Friday, Feb. 09, 2018
ALSAM Foundation grant allows expansion of Nano Nagle Children's Center at St. Vincent de Paul School + Enlarge
By Special to the Intermountain Catholic

SALT LAKE CITY — Saint Vincent de Paul School’s Nano Nagle Children’s Center has received a grant from The ALSAM Foundation that will be used to help renovate and expand the center.

The facility provides developmentally appropriate learning experiences to children from infant to 3 years old.

The renovation and expansion will accommodate the many families on Nano Nagle’s wait list and to reduce class sizes. This project will also allow the program for 3 year olds to return to the main Nano Nagle building; for six years it has been across the school campus in Holy Family Hall.

In addition, the expansion will help sustain Saint Vincent de Paul School by providing a consistent number of students for the pre-kindergarten classroom.

“We are so grateful and blessed to receive this grant from The ALSAM Foundation. Nano Nagle Children’s Center is focused on ‘early learning,’ not just the supervisory tasks of a regular day care,” said Jeramie Green, director of Nano Nagle. “All of our staff acknowledges that birth to age 3 is the most critical stage of brain development, and we provide activities to foster appropriate development. Lifelong skills, such as emotional regulation, intellectual curiosity, and social competence, have their most dramatic growth while children are at Nano Nagle.”

 In February of 2009, Saint Vincent de Paul School converted the old convent on campus into the Nano Nagle Children’s Center to provide a secure, child-centered environment rooted in Catholic values for the parish, school and local communities. The Center opened with eight children enrolled, but after the first year served 46 children. A second phase renovation to upgrade the facility and improve the building to become a state-of-the art environment was completed in June of 2011 due to a grant from The ALSAM Foundation.

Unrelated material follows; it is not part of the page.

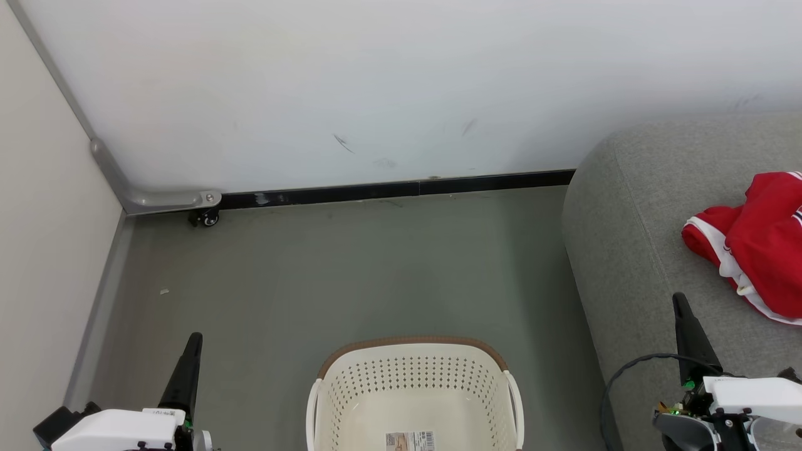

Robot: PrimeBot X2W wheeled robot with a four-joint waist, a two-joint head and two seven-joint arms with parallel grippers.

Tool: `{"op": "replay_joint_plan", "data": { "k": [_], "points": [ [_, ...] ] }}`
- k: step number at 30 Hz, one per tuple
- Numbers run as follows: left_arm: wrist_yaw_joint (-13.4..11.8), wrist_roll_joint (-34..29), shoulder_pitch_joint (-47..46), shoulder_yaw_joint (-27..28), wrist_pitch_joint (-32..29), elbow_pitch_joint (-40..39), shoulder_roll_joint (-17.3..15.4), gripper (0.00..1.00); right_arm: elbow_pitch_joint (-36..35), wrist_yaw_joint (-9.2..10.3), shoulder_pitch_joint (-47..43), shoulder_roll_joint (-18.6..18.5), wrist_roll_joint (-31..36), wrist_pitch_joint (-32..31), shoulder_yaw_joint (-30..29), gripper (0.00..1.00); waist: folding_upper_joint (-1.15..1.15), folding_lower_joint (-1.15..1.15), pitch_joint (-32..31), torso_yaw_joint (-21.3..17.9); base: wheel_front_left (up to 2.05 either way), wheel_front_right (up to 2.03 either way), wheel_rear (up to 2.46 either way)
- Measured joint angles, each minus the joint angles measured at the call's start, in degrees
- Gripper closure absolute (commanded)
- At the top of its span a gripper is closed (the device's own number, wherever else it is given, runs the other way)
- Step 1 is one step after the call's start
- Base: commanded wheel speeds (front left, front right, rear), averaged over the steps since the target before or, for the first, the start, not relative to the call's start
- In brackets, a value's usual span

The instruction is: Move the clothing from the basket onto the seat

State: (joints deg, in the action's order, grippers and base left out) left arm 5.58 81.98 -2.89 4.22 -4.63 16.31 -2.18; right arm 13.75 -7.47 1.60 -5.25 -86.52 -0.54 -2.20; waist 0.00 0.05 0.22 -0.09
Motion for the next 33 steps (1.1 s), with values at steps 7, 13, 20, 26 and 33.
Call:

Now, the center has 74 children. Of the 125 children who have “graduated” from Nano Nagle, 96 are enrolled in Saint Vincent de Paul School.

“I compliment Mark Longe for taking the risk of opening Nano Nagle Children’s Center,” said Gary Green, principal of St. Vincent de Paul School. “I believe that the center has benefited the school more than any other administrative action in the school’s history.”  

Longe was principal of the school for 19 years until 2015, when he left to become superintendent of Utah Catholic Schools, the position he continues to hold.